*Assigned task*.
Scan the records below and copy every line that contains the string "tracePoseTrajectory".

*Exercise materials*.

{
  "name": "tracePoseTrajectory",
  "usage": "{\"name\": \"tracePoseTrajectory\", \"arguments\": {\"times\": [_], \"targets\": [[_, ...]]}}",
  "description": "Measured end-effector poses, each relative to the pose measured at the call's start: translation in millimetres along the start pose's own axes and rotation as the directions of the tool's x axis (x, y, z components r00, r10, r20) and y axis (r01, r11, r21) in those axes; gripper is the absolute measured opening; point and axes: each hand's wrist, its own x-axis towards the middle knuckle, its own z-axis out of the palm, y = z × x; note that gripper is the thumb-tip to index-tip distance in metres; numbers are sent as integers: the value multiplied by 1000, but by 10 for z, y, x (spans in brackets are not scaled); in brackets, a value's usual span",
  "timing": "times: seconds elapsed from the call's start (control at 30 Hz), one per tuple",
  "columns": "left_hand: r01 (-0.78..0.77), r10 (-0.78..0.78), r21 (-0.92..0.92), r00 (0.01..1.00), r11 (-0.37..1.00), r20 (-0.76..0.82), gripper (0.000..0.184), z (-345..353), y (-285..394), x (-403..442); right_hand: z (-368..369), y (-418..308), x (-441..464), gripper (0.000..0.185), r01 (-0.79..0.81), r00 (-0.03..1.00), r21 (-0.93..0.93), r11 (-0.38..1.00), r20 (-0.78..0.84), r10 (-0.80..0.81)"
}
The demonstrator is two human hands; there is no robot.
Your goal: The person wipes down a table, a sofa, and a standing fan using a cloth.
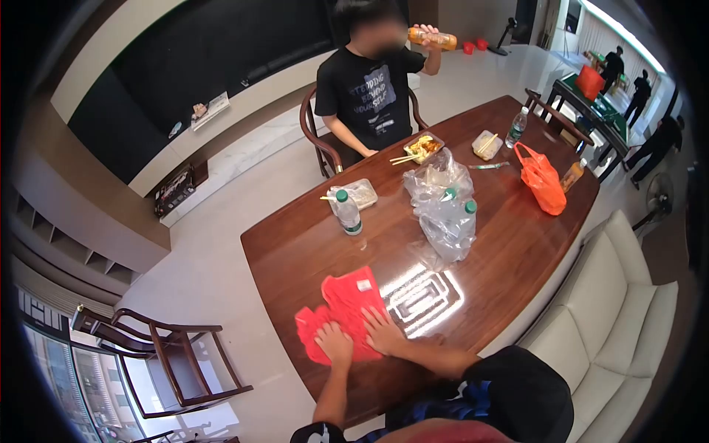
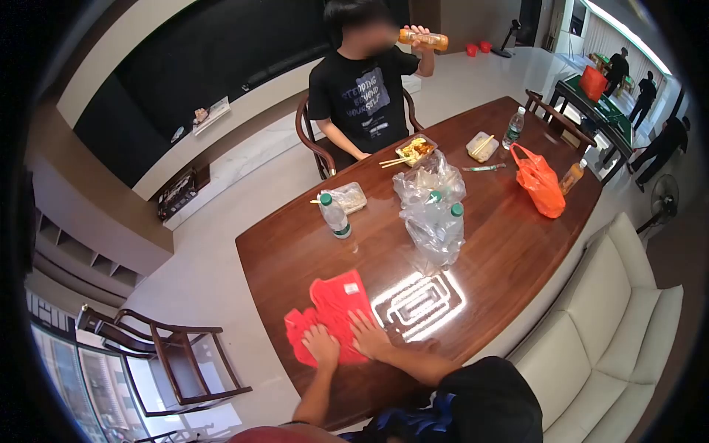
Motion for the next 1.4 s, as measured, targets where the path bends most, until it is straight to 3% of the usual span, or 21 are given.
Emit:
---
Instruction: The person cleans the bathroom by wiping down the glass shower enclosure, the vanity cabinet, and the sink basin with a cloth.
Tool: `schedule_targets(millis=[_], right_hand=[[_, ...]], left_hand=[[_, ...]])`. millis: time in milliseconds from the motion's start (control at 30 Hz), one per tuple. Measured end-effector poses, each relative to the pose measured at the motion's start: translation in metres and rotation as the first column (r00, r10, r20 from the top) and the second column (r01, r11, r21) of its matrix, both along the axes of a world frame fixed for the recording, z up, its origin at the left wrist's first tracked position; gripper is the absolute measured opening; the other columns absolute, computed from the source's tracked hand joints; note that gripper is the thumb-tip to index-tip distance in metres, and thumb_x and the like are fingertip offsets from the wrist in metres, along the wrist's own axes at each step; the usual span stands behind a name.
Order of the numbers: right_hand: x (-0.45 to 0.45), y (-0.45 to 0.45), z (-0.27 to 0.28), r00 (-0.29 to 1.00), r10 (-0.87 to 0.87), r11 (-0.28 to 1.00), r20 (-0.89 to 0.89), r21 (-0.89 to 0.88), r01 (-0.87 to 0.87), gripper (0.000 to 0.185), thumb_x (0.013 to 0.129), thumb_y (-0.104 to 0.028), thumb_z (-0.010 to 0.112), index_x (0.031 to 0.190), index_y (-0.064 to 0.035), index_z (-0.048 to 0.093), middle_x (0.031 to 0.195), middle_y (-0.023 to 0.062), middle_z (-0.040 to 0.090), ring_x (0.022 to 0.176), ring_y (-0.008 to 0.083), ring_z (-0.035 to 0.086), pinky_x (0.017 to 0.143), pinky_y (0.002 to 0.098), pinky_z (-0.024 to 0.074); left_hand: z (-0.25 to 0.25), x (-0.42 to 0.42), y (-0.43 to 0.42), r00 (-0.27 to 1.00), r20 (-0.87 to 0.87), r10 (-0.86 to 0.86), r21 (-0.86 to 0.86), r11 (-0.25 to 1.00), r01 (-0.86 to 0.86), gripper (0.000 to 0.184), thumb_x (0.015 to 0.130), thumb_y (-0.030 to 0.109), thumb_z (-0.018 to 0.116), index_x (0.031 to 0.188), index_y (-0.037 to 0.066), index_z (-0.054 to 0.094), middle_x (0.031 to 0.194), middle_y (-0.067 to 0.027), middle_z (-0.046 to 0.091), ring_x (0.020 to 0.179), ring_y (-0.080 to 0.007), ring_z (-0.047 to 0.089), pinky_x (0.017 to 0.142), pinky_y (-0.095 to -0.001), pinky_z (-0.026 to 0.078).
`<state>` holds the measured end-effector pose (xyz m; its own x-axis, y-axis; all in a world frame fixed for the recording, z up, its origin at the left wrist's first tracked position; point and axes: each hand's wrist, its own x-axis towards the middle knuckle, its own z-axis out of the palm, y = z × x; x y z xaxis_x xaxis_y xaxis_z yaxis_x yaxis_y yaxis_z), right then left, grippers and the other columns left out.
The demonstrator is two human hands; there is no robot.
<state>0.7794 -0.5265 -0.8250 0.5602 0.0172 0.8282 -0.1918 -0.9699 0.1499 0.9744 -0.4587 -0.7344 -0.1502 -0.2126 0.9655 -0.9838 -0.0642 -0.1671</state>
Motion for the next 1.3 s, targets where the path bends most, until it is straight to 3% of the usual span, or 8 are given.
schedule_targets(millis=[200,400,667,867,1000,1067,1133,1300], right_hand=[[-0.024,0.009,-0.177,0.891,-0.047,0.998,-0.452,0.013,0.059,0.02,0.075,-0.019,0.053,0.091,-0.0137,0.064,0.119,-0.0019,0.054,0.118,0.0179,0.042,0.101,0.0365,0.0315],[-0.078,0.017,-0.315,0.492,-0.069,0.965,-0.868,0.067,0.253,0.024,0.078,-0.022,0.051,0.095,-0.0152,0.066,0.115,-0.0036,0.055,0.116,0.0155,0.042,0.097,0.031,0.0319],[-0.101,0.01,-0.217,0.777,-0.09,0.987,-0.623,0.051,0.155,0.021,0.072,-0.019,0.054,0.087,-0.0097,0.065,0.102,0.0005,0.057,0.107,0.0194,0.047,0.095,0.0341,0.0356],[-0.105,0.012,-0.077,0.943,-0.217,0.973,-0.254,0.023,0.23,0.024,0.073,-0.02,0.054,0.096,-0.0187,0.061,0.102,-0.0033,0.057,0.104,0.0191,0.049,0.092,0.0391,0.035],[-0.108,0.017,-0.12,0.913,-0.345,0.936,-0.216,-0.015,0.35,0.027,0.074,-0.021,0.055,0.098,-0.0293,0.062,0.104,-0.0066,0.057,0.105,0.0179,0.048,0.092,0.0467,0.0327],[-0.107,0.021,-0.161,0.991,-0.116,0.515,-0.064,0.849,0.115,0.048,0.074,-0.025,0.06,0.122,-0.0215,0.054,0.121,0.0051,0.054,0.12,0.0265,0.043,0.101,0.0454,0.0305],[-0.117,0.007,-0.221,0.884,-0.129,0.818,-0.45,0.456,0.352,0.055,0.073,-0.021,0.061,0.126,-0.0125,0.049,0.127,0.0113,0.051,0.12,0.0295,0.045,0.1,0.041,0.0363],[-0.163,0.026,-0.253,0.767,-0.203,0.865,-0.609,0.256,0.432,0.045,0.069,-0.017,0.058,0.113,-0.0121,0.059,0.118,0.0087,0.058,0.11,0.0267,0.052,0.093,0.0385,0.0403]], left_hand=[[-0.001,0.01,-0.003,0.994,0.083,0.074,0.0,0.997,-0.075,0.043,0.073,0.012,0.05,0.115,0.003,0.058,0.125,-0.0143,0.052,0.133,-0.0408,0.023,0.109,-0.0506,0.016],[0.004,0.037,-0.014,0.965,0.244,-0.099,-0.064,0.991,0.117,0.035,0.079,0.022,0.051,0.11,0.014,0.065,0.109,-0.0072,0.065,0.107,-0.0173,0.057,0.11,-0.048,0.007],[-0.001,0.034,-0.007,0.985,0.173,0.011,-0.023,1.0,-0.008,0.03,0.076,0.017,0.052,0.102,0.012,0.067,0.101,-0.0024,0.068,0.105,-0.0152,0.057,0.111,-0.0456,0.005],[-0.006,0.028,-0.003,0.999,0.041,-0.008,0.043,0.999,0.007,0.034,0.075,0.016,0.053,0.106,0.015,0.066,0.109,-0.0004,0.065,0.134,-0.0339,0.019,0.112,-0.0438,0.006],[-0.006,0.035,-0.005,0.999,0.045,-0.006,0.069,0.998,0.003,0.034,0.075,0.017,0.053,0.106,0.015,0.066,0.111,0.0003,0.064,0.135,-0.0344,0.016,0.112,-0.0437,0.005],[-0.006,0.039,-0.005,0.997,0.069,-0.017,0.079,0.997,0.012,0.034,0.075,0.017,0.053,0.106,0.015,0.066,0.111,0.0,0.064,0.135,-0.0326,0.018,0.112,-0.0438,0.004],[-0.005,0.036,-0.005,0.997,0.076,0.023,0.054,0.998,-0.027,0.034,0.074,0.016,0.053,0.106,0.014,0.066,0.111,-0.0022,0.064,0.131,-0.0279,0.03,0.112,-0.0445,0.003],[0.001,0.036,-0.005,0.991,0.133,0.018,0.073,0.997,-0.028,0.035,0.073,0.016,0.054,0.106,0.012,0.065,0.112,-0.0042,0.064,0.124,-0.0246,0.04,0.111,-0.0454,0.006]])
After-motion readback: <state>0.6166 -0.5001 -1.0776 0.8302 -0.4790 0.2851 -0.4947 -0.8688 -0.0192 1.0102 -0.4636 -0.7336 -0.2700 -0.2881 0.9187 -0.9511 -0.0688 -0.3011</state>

*Task output*.
  "name": "tracePoseTrajectory",
  "usage": "{\"name\": \"tracePoseTrajectory\", \"arguments\": {\"times\": [_], \"targets\": [[_, ...]]}}",

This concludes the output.